"""
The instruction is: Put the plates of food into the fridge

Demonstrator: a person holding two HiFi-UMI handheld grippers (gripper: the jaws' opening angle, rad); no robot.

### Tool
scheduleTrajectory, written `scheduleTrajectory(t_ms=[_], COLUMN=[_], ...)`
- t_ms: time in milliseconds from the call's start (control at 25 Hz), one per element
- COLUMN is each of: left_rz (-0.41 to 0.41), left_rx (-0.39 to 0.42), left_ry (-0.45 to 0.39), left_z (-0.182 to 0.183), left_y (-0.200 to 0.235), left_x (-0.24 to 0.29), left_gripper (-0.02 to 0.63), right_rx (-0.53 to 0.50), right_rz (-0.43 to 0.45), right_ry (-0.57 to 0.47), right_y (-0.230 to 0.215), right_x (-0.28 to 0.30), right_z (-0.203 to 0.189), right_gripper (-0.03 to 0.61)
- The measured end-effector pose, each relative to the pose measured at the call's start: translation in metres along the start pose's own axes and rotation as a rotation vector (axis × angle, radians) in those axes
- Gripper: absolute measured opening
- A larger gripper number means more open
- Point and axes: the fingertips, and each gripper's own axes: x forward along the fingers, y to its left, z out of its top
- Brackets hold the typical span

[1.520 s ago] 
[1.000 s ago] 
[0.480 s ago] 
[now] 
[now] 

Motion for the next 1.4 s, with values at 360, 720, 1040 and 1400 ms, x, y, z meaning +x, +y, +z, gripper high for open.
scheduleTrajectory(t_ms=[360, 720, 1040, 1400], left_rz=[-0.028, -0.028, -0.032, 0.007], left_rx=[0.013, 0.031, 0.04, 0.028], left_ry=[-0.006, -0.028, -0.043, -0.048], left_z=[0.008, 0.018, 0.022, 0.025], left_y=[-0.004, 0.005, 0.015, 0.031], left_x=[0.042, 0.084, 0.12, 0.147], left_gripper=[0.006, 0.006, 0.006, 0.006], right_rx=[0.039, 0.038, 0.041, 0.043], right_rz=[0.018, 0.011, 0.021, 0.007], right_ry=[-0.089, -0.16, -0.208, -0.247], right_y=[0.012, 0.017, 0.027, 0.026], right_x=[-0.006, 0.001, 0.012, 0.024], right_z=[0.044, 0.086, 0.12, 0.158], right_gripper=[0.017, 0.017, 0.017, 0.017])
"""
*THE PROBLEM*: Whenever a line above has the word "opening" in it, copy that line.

*TASK RESULT*:
Demonstrator: a person holding two HiFi-UMI handheld grippers (gripper: the jaws' opening angle, rad); no robot.
- Gripper: absolute measured opening

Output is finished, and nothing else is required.